** Exercise brief **
Each entry has to be set down again with no alteration.

** Provided records **
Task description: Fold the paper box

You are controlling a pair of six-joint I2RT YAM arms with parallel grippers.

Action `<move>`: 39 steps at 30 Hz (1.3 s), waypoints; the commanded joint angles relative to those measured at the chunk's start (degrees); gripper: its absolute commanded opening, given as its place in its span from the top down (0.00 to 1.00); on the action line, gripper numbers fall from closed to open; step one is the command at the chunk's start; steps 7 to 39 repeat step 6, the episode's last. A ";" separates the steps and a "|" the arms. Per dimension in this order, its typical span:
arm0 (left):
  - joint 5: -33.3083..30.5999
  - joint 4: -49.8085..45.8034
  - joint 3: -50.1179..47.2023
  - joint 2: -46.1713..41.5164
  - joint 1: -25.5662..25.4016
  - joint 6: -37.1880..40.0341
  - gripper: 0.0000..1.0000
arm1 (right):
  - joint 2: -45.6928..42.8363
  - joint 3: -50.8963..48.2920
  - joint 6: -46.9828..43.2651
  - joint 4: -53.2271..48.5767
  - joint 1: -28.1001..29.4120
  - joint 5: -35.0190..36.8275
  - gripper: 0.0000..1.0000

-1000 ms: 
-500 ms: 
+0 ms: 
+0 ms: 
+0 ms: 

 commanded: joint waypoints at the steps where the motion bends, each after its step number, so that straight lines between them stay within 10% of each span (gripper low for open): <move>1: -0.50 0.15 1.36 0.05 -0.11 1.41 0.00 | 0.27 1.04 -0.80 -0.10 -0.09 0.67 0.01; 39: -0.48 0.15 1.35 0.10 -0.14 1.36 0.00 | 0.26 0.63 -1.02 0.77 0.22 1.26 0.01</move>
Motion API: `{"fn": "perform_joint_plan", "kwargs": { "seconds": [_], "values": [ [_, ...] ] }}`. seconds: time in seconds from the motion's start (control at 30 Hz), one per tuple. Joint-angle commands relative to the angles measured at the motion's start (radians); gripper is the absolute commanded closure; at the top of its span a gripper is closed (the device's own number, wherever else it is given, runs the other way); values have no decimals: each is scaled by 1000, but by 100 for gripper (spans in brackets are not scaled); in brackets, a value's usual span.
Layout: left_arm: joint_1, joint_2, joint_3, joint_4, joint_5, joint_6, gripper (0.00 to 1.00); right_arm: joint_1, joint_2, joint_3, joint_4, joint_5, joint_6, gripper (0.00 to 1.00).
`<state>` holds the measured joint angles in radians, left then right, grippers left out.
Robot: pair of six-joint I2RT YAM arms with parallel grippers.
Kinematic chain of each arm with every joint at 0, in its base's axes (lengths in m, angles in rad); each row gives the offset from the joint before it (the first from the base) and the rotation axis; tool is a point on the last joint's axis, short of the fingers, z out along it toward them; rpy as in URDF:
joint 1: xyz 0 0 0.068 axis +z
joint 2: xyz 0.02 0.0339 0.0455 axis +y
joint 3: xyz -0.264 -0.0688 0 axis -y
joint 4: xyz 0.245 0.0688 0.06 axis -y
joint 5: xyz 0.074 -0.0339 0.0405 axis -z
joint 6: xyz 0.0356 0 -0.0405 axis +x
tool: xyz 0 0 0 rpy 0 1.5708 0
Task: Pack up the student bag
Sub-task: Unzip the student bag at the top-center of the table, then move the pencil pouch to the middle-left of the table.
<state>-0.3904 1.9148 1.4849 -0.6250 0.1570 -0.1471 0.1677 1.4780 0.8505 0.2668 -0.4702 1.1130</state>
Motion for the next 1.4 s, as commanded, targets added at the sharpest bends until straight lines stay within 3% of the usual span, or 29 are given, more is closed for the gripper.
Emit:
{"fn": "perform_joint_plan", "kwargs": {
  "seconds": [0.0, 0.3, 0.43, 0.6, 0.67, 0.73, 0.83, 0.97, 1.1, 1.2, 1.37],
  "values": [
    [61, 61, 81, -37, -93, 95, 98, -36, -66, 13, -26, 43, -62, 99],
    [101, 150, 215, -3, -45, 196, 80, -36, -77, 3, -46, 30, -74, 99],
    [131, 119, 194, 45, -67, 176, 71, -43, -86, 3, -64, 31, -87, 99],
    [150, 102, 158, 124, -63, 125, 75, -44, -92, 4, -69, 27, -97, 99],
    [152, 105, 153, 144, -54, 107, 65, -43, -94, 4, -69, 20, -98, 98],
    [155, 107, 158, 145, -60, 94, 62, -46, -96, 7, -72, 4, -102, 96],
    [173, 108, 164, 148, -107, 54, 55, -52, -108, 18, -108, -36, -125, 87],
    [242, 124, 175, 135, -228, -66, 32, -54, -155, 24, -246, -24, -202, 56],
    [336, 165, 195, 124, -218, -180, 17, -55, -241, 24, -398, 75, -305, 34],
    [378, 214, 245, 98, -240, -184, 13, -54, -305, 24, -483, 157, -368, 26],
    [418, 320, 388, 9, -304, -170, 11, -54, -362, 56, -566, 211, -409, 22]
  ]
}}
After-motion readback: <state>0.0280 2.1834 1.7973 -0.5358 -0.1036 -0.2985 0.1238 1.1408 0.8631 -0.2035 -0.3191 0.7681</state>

** Response below **
Task description: Fold the paper box

You are controlling a pair of six-joint I2RT YAM arms with parallel grippers.

Action `<move>`: 39 steps at 30 Hz (1.3 s), waypoints; the commanded joint angles relative to those measured at the chunk's start (degrees); gripper: its absolute commanded opening, given as its place in its span from the top down (0.00 to 1.00); on the action line, gripper numbers fall from closed to open; step one is the command at the chunk's start; steps 7 to 39 repeat step 6, the episode's last. A ";" separates the steps and a "|" the arms. Per dimension in this order, its typical span:
arm0 (left):
  - joint 5: -33.3083..30.5999
  - joint 4: -49.8085..45.8034
  - joint 3: -50.1179..47.2023
  - joint 2: -46.1713..41.5164
  - joint 1: -25.5662..25.4016
  - joint 6: -37.1880..40.0341
  - gripper: 0.0000..1.0000
arm1 (right):
  - joint 2: -45.6928..42.8363
  - joint 3: -50.8963..48.2920
  - joint 6: -46.9828..43.2651
  - joint 4: -53.2271..48.5767
  - joint 1: -28.1001..29.4120
  - joint 5: -35.0190..36.8275
  - gripper: 0.0000..1.0000

-1000 ms: 
-500 ms: 
+0 ms: 
+0 ms: 
+0 ms: 

 commanded: joint waypoints at the steps where the motion bends, each after its step number, so that straight lines between them stay within 10% of each span (gripper low for open): <move>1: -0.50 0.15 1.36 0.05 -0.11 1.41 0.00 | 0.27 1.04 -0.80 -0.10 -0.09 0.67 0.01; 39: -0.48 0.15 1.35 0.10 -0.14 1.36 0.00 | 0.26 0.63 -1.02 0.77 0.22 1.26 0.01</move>
Motion API: `{"fn": "perform_joint_plan", "kwargs": { "seconds": [_], "values": [ [_, ...] ] }}`. seconds: time in seconds from the motion's start (control at 30 Hz), one per tuple. Joint-angle commands relative to the angles measured at the motion's start (radians); gripper is the absolute commanded closure; at the top of its span a gripper is closed (the device's own number, wherever else it is given, runs the other way); values have no decimals: each is scaled by 1000, but by 100 for gripper (spans in brackets are not scaled); in brackets, a value's usual span.
Layout: left_arm: joint_1, joint_2, joint_3, joint_4, joint_5, joint_6, gripper (0.00 to 1.00); right_arm: joint_1, joint_2, joint_3, joint_4, joint_5, joint_6, gripper (0.00 to 1.00).
`<state>` holds the measured joint angles in radians, left then right, grippers left out.
Robot: pair of six-joint I2RT YAM arms with parallel grippers.
Kinematic chain of each arm with every joint at 0, in its base's axes (lengths in m, angles in rad); each row gives the offset from the joint before it (the first from the base) and the rotation axis; tool is a point on the last joint's axis, short of the fingers, z out along it toward them; rpy as in URDF:
joint 1: xyz 0 0 0.068 axis +z
joint 2: xyz 0.02 0.0339 0.0455 axis +y
joint 3: xyz -0.264 -0.0688 0 axis -y
joint 4: xyz 0.245 0.0688 0.06 axis -y
joint 5: xyz 0.074 -0.0339 0.0405 axis -z
joint 6: xyz 0.0356 0 -0.0405 axis +x
tool: xyz 0 0 0 rpy 0 1.5708 0
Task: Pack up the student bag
Sub-task: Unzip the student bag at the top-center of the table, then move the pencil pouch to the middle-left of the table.
<state>-0.3904 1.9148 1.4849 -0.6250 0.1570 -0.1471 0.1677 1.4780 0.8505 0.2668 -0.4702 1.1130</state>
Motion for the next 1.4 s, as commanded, targets added at the sharpest bends until straight lines stay within 3% of the usual span, or 29 are given, more is closed for the gripper.
Emit:
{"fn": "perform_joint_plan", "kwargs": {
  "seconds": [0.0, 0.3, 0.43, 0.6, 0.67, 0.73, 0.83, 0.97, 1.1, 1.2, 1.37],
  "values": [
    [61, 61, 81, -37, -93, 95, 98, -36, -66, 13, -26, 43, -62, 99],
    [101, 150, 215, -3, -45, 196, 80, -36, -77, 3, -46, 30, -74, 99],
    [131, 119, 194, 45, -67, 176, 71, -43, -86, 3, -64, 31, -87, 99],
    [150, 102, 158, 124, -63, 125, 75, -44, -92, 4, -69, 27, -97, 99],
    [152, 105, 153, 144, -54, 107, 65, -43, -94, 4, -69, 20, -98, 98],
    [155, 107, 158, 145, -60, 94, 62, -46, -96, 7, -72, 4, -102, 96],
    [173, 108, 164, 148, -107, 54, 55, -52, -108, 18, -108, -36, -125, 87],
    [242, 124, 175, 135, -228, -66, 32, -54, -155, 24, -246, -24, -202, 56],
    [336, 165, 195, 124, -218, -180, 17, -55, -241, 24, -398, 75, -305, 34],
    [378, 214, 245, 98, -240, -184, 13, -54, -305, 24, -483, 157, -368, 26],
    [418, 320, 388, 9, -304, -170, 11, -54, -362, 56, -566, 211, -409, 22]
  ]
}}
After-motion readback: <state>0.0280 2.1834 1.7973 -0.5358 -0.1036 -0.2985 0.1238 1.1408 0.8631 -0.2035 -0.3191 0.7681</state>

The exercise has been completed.